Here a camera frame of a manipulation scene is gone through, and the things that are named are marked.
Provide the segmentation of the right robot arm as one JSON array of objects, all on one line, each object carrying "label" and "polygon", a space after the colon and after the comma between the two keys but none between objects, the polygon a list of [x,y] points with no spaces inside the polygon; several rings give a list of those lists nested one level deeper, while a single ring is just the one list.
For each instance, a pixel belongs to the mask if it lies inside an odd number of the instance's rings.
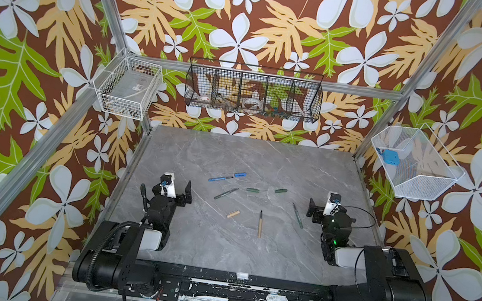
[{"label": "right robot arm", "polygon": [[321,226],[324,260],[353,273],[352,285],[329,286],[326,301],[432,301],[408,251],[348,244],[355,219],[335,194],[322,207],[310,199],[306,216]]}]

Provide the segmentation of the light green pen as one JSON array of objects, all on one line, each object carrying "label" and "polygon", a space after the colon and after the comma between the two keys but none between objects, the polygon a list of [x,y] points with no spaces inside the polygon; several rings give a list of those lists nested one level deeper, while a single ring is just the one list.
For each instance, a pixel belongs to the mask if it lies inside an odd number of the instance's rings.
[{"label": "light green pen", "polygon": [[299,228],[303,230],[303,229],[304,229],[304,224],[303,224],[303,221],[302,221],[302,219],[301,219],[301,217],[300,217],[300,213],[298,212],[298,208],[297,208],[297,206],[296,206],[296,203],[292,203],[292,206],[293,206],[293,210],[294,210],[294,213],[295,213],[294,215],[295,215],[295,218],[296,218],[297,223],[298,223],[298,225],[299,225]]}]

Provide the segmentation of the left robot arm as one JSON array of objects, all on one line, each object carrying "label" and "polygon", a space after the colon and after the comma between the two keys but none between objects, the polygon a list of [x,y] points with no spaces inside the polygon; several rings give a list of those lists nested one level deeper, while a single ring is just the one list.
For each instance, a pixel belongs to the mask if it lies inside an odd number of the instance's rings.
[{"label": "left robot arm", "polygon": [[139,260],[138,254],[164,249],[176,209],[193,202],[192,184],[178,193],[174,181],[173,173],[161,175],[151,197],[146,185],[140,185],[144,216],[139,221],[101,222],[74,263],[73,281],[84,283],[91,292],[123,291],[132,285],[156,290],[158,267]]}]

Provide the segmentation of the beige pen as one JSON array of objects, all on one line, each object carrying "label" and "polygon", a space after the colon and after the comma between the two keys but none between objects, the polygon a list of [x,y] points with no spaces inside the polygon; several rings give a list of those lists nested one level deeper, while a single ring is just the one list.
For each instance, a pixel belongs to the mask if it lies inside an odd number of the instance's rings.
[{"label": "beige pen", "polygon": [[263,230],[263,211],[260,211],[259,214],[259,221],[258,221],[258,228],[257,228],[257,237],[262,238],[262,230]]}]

> _Problem_
Keep the pictures out of the copy and write out the data exactly as it stands.

> _Problem solution_
Here a camera frame of a manipulation scene is gone through, and the things that are named are marked.
Provide the segmentation of the right robot arm as one JSON array of objects, all on one line, each object carrying "label" and "polygon", a space after the colon and after the comma between the two keys but none between objects, the polygon a list of [x,y] points with no spaces inside the polygon; several rings give a list of those lists nested one level deeper, while a single ring is just the one list.
For each instance, a pixel belongs to the mask if it lies inside an odd number of the instance's rings.
[{"label": "right robot arm", "polygon": [[321,226],[324,260],[353,273],[352,285],[329,286],[326,301],[432,301],[408,251],[348,244],[355,219],[335,194],[322,207],[310,199],[306,216]]}]

Provide the segmentation of the light green pen as one JSON array of objects, all on one line, each object carrying "label" and "polygon", a space after the colon and after the comma between the two keys but none between objects, the polygon a list of [x,y] points with no spaces inside the polygon; several rings give a list of those lists nested one level deeper, while a single ring is just the one list.
For each instance, a pixel belongs to the mask if it lies inside an odd number of the instance's rings.
[{"label": "light green pen", "polygon": [[299,228],[303,230],[303,229],[304,229],[304,224],[303,224],[303,221],[302,221],[302,219],[301,219],[301,217],[300,217],[300,213],[298,212],[298,208],[297,208],[297,206],[296,206],[296,203],[292,203],[292,206],[293,206],[293,210],[294,210],[294,213],[295,213],[294,215],[295,215],[295,218],[296,218],[297,223],[298,223],[298,225],[299,225]]}]

Provide the segmentation of the left robot arm as one JSON array of objects, all on one line, each object carrying "label" and "polygon", a space after the colon and after the comma between the two keys but none between objects, the polygon a list of [x,y] points with no spaces inside the polygon; several rings give a list of those lists nested one level deeper, while a single ring is just the one list.
For each instance, a pixel belongs to the mask if it lies inside an odd number of the instance's rings.
[{"label": "left robot arm", "polygon": [[139,260],[138,254],[164,249],[176,209],[193,202],[192,184],[178,193],[174,181],[173,173],[161,175],[151,197],[146,185],[140,185],[144,216],[139,221],[101,222],[74,263],[73,281],[84,283],[91,292],[123,291],[132,285],[156,290],[158,267]]}]

Provide the segmentation of the beige pen as one JSON array of objects, all on one line, each object carrying "label" and "polygon", a space after the colon and after the comma between the two keys but none between objects, the polygon a list of [x,y] points with no spaces inside the polygon; several rings give a list of those lists nested one level deeper, while a single ring is just the one list.
For each instance, a pixel belongs to the mask if it lies inside an odd number of the instance's rings.
[{"label": "beige pen", "polygon": [[263,230],[263,211],[260,211],[259,214],[259,221],[258,221],[258,228],[257,228],[257,237],[262,238],[262,230]]}]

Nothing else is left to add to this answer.